I have been interested in Apistogramma for many years, from an old aquarium book I've had since I was a kid I got in 1980. I think it was the borelli, or boreli species, but the pic was non colored and just showed the basic shape of the fish, which I liked. The main point I liked was the fact of a cichlid being "fairly peaceful and community compatible"...So anyways to shorten up a long story of fishkeeping, I've kept fish since I was around 8 years old, goldfish was my starter fish and quickly outgrew an old pickle bologna jar. Lol. I was a poor kid in rural Kentucky and got, as I called him, a hammerhead black goldfish. Haha. Not even sure what they are called for sure, but I thought of him as a hammerhead. Anyways he just got so big I had to release him in a neighbors goldfish pond where he grew to a large size. I checked on him almost daily for many weeks. Eventually I was lured to cichlids. In my adult years I have bred convicts, rams, and managed to get some angelfish fry once. Rams I've had luck, and bad luck both. Depended where I bought them. To be honest my favorite fish I've ever had was a very good specimen of a paradise fish. He was beautiful, super intelligent, and wouldn't take crap from other fish. He and a dominant angelfish I had used to have territorial battles for the ages, but never seemed to hurt each other. Apistogramma, in looks, body shape, somewhat coloring of the cacatoides double reds or orange flash remind me a bit of paradise fish. So I have "had to have one" for some time.

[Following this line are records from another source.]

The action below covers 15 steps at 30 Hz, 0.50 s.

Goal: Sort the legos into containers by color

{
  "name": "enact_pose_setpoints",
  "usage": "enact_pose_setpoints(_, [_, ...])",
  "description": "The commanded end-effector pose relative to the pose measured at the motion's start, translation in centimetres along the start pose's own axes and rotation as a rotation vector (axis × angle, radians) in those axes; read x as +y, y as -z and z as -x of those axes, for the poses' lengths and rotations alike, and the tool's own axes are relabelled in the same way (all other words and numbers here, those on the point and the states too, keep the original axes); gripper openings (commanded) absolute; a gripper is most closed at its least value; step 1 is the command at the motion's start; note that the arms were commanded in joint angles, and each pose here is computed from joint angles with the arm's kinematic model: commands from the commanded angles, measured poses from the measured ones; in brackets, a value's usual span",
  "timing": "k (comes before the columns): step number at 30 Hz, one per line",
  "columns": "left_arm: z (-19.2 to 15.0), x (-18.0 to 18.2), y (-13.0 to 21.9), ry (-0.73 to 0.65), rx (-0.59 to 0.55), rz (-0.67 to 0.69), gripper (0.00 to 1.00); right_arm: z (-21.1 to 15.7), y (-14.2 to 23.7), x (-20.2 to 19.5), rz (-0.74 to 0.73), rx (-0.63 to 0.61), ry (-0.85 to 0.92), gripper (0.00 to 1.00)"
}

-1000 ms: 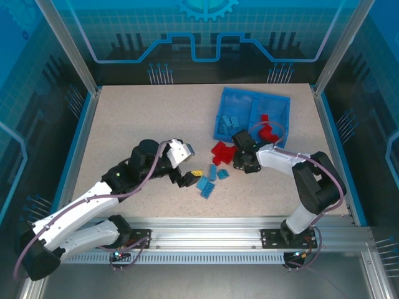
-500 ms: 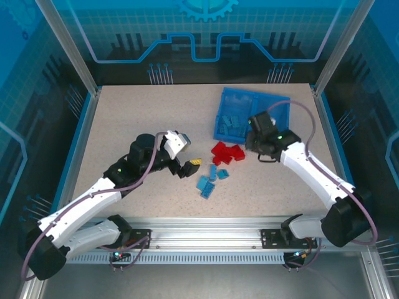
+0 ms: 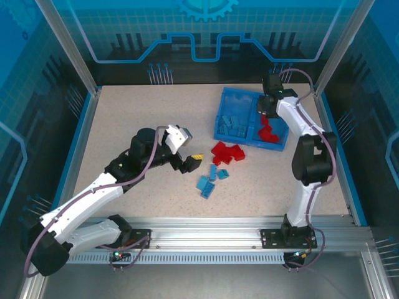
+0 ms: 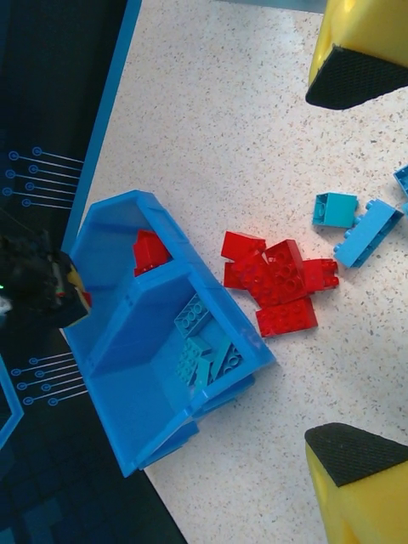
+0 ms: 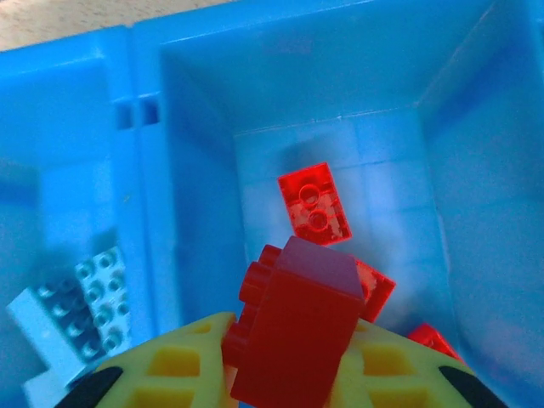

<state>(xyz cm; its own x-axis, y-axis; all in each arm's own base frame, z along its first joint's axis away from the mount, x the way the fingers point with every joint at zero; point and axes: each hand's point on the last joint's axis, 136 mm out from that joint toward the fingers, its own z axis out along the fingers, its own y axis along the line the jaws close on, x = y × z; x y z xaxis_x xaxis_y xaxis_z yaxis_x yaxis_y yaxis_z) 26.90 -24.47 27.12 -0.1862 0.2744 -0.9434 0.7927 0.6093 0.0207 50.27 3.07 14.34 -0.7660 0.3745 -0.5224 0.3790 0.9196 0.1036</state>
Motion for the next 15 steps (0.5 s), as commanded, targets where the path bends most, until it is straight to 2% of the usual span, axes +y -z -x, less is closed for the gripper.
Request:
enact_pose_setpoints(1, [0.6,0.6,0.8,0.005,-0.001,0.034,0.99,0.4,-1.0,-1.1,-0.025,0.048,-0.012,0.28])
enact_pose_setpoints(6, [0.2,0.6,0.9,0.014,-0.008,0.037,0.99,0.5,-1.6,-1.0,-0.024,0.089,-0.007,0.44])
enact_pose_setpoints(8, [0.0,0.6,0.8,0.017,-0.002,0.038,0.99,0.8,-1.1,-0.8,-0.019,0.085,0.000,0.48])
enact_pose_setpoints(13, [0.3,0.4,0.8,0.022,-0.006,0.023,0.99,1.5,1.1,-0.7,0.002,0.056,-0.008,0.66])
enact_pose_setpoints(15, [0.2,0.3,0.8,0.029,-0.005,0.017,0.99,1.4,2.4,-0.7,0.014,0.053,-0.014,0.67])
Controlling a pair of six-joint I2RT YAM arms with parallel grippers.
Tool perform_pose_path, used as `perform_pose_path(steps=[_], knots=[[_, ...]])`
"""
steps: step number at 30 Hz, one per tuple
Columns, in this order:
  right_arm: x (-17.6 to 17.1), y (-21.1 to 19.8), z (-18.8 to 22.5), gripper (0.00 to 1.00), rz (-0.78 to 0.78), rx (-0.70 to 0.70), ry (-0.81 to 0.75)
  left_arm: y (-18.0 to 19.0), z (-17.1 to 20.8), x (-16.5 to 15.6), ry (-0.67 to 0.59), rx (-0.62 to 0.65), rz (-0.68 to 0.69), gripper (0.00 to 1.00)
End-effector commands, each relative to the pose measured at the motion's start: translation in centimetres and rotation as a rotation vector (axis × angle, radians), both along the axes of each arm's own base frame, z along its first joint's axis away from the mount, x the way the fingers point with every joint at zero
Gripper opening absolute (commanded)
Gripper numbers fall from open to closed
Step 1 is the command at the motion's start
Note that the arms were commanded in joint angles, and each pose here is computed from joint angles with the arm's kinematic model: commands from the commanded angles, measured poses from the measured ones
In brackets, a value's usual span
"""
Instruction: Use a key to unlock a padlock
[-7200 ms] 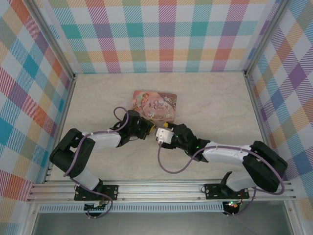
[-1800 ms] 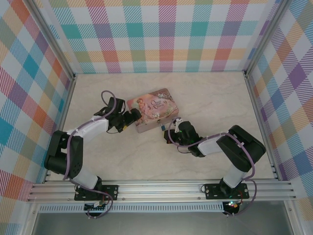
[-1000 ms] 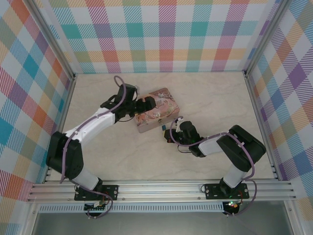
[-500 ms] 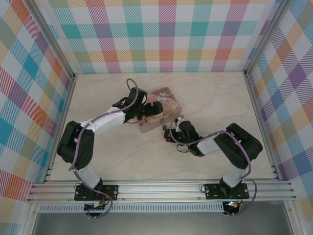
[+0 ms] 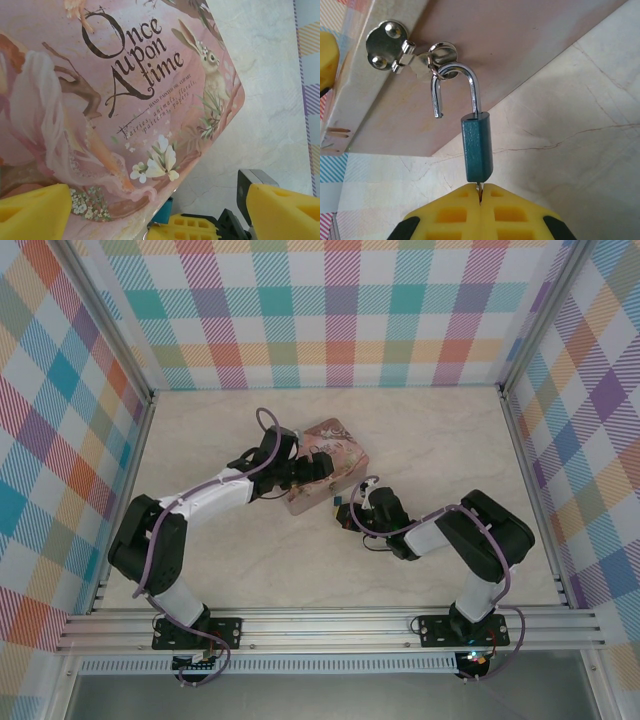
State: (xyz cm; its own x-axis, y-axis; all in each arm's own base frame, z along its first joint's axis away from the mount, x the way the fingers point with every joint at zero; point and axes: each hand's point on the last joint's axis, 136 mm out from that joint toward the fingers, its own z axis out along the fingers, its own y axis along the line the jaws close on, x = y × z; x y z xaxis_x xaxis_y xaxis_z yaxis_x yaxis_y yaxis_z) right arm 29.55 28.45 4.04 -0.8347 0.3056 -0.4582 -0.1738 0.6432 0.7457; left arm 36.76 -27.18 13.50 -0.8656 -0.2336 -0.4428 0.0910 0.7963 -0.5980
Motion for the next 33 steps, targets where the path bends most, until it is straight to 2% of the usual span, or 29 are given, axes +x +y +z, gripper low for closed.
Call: perform_pose_path(steps=[1, 4, 7, 10, 17, 20, 25, 31, 33], knots=[[0.1, -0.9, -0.5, 0.00, -0.030, -0.006, 0.015, 1.0, -2.5, -2.6, 0.122, 0.049, 0.013, 0.92], [-0.3, -1.2, -0.7, 0.01, -0.012, -0.040, 0.019, 1.0, -1.0, -2.3, 0.092, 0.049, 0.012, 0.92], [-0.4, -2.0, -0.8, 0.15, -0.026, -0.079, 0.014, 1.0, 0.3, -1.9, 0.068, 0.049, 0.015, 0.93], [-0.6, -2.9, -0.7, 0.24, -0.033, -0.114, -0.001, 1.0, 1.3, -1.9, 0.067, 0.048, 0.014, 0.93], [-1.1, -5.0, 0.0, 0.38, -0.013, -0.195, -0.052, 0.8, 5.4, -1.7, 0.002, 0.010, 0.002, 0.95], [-0.8, -4.4, 1.8, 0.44, 0.027, -0.142, -0.143, 1.7, 7.2, -1.5, -0.033, 0.034, 0.009, 0.97], [-0.4, -2.1, 5.6, 0.63, 0.122, -0.007, -0.321, 4.8, 8.5, -0.4, -0.058, 0.071, 0.053, 1.00], [0.7, 0.1, 7.6, 0.91, 0.174, 0.104, -0.406, 9.3, 7.9, 2.7, -0.060, 0.096, 0.098, 1.00], [1.3, 0.4, 7.4, 0.97, 0.170, 0.117, -0.394, 10.5, 7.3, 3.8, -0.063, 0.128, 0.100, 1.00]])
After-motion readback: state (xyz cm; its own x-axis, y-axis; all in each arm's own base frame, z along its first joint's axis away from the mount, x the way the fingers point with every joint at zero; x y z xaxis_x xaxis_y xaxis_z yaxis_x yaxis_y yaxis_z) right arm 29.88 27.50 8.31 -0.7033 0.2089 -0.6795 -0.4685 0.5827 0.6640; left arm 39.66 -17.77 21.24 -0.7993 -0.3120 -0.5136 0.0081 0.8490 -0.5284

Finally found a fish store that isn't so local (I drive 2 hours and a half to get there), that will order these guys for me. They received 6 but when I got there the guy could only get me 5. I think one had been sold on accident. But these guys are small, and although pretty, not quite as colorful as I thought. The finnage for sure is not where I want it. But I assume, and hope these are quite young fish. The largest 2 are slightly larger than my female guppy, smaller than my plump female platies, and quite a big smaller than my German Blue Rams. Overall length including tail fin is about an inch and a half on the largest. I also don't know if I have males or females, or a mix. I'm thinking I have 2 females and 3 males.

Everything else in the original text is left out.